De motiveringsklachten van onderdeel 4 treffen geen doel. Ik memoreer dat de uitzondering op de uitzondering door de Hoge Raad eng wordt uitgelegd. De uitzondering op de uitzondering geldt alleen voor besluiten die in het bijzonder zijn gericht op de regeling van personele gevolgen. In rov. 3.10 heeft de ondernemingskamer mijns inziens voldoende begrijpelijk gemotiveerd dat het bestreden besluit de strategische keuze inhoudt om de ZSM-locatie naar Den Bosch te verhuizen en niet de specifieke personele gevolgen regelt. Dat personele gevolgen inherent zijn aan deze strategische keuze om te verhuizen naar een andere locatie doet, anders dan het onderdeel klaagt, aan de begrijpelijkheid van het oordeel van de ondernemingskamer op dit punt niet af. Dat het besluit onder meer is toegelicht door te wijzen op de gebrekkige arbeidsomstandigheden in het gebouw aan de Mathildelaan in Eindhoven is anders dan het onderdeel klaagt, niet onverenigbaar met het oordeel van de ondernemingskamer in rov. 3.10 dat de uitzondering op de uitzondering, gelet op de inhoud van het besluit die naar het oordeel van de ondernemingskamer is gelegen in de strategische keuze om te verhuizen, niet van toepassing is.
De rechtsklacht van onderdeel 4 (randnr. 24-25) houdt in dat voor zover de beslissing in rov. 3.10 aldus verstaan moet worden dat het beroep zijdens de ondernemingsraad op de uitzondering op de uitzondering ook is verworpen op de grond dat de ondernemingsraad zijn beroepsgronden in het verzoekschrift had moeten aangeven, die beslissing van een onjuiste rechtsopvatting getuigt.
De klacht kan niet tot cassatie leiden. Nu de overweging van de ondernemingskamer dat het besluit slechts de strategische keuze inhoudt om te verhuizen naar een andere locatie en de gevolgen voor de werkzaamheden van de in de onderneming werkzame personen daarin nog niet zijn meegenomen het oordeel van de ondernemingskamer dat de uitzondering op de uitzondering toepassing mist zelfstandig kan dragen, kom ik aan behandeling van deze rechtsklacht niet meer toe.

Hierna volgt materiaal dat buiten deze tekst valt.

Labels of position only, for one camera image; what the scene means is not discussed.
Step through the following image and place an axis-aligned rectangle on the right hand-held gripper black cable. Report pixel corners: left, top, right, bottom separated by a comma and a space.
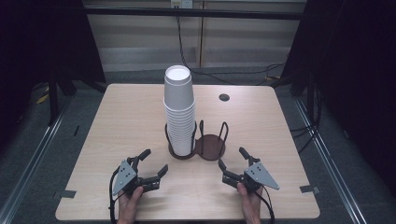
255, 189, 276, 224

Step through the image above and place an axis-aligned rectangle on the person's right hand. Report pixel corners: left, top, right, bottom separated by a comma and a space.
236, 182, 264, 224

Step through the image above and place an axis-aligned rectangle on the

Het vijfde onderdeel (randnr. 26) klaagt dat het oordeel van de ondernemingskamer in rov. 3.11 dat de voorgaande overwegingen leiden tot de conclusie dat de ondernemingsraad niet-ontvankelijk is in zijn verzoek rechtens onjuist is, omdat het verweer dat een besluit onder het primaat van de politiek valt een materieel verweer is en als dat verweer slaagt (zie rov. 3.8) het verzoek behoort te worden afgewezen.

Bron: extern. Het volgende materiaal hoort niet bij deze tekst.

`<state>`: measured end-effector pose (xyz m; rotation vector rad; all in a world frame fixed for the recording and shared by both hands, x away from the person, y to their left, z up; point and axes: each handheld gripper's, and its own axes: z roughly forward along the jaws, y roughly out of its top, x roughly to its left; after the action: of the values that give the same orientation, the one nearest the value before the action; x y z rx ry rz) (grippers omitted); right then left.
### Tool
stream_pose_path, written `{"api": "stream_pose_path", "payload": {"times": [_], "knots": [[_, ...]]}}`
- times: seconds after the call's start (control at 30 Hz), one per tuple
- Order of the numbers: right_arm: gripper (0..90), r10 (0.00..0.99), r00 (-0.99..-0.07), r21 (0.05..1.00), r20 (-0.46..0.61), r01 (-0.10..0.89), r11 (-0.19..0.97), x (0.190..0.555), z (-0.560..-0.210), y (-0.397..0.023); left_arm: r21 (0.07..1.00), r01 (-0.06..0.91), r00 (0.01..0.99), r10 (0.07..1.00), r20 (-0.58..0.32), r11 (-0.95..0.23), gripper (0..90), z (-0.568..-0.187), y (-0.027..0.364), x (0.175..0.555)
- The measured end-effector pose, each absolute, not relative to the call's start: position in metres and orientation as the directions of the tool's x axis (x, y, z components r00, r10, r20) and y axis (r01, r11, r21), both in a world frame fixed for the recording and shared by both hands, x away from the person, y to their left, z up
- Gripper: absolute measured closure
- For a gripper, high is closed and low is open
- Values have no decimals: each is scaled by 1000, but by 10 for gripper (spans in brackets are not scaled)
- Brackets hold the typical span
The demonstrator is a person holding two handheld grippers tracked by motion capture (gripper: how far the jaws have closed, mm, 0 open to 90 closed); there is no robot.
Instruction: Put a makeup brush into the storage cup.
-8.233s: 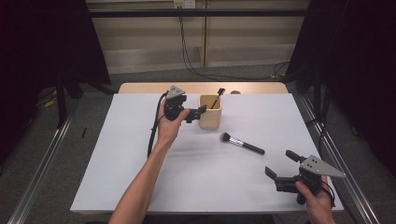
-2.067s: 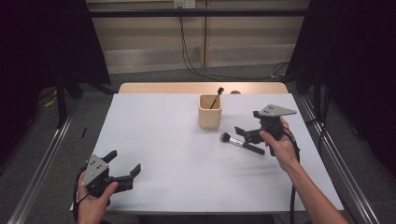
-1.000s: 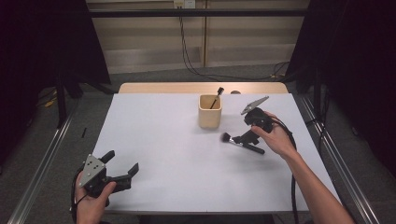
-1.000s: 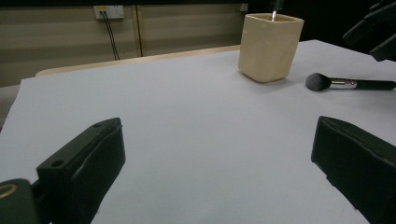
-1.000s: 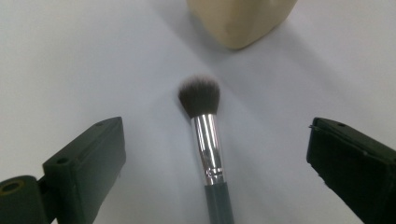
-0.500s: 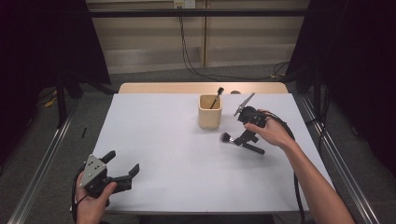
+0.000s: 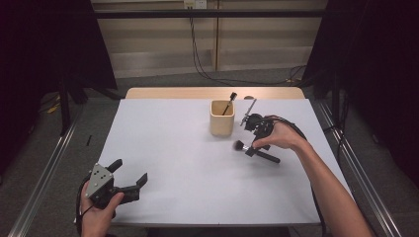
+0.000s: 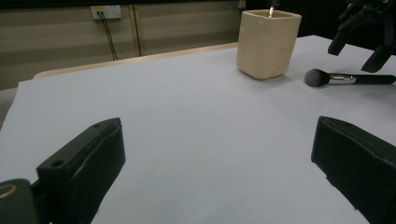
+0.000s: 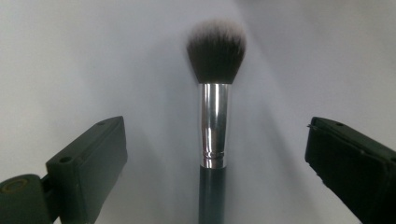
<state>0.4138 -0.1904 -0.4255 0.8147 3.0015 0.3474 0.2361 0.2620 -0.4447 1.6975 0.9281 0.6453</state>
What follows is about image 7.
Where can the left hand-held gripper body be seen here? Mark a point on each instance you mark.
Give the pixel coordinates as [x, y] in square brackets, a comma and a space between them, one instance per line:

In het algemeen is uit de wet niet op te maken in welke gevallen moet worden geconcludeerd tot niet-ontvankelijkverklaring en in welke gevallen een vordering of verzoek moet worden afgewezen. De gedaagde of verweerder concludeert meestal tot niet-ontvankelijkheid, althans tot afwijzing van de vordering of het verzoek. Als de rechter tot het oordeel komt dat hij de vordering of het verzoek niet toewijsbaar acht, zal hij hieruit een keuze maken.61 Zo ook in de onderhavige zaak, waarin PO-B in haar verweerschrift van 15 februari 2018 heeft geconcludeerd tot niet-ontvankelijkverklaring althans tot afwijzing van het verzoek (zie het verweerschrift, nr. 2 in het procesdossier, zie ook rov. 1.3 en rov. 3.2).

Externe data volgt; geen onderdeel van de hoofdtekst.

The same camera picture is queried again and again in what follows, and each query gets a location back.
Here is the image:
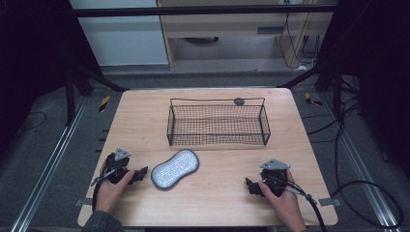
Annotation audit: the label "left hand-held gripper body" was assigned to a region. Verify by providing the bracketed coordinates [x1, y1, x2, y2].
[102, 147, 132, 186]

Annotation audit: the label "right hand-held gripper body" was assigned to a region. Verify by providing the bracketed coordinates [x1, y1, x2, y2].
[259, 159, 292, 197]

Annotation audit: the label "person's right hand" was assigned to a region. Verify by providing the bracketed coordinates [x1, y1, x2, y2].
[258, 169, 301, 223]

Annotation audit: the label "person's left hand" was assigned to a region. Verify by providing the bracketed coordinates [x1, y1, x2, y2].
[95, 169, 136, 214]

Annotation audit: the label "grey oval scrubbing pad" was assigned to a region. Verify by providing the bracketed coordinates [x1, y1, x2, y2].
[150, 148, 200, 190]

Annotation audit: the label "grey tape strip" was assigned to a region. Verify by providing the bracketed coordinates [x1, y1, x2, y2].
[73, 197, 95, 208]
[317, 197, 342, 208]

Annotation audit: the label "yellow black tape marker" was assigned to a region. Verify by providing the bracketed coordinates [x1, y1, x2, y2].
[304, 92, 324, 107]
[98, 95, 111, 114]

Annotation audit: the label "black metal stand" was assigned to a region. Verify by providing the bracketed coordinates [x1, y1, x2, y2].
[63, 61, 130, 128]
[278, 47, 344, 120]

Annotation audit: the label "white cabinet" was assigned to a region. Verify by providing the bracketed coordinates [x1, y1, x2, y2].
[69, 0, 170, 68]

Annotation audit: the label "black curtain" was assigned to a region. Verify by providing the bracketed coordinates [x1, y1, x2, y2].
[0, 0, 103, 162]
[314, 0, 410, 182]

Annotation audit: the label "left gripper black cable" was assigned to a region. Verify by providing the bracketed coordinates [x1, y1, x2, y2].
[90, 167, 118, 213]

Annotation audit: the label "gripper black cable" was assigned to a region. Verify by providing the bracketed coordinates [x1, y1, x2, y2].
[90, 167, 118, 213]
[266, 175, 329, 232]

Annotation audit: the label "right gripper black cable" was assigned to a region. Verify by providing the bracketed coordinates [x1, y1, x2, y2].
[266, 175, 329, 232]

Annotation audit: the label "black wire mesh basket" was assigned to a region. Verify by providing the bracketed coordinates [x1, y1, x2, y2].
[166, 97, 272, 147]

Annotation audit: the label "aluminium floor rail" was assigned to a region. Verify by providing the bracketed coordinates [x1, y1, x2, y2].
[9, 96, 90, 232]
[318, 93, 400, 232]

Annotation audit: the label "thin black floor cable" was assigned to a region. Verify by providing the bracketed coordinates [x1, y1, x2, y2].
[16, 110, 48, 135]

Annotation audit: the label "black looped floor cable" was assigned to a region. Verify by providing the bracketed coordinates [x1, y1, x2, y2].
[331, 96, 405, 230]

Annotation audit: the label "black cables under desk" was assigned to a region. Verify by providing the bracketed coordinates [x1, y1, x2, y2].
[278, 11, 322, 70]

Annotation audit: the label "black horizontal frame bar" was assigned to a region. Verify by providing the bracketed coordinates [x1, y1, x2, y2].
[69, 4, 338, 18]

De rechter zal overgaan tot niet-ontvankelijkverklaring als daarvoor een processuele reden is, die buiten het materiële geschil ligt, bijvoorbeeld als de termijn voor het instellen van het rechtsmiddel is verstreken. De rechter zal beslissen tot afwijzing van het verzoek als het ongegrond of onbewezen is.62
Het onderdeel gaat mijns inziens in zoverre uit van een juiste rechtsopvatting.63 De klacht kan evenwel bij gebrek aan belang bij afwijzing van het verzoek in plaats van niet-ontvankelijkverklaring niet tot cassatie leiden.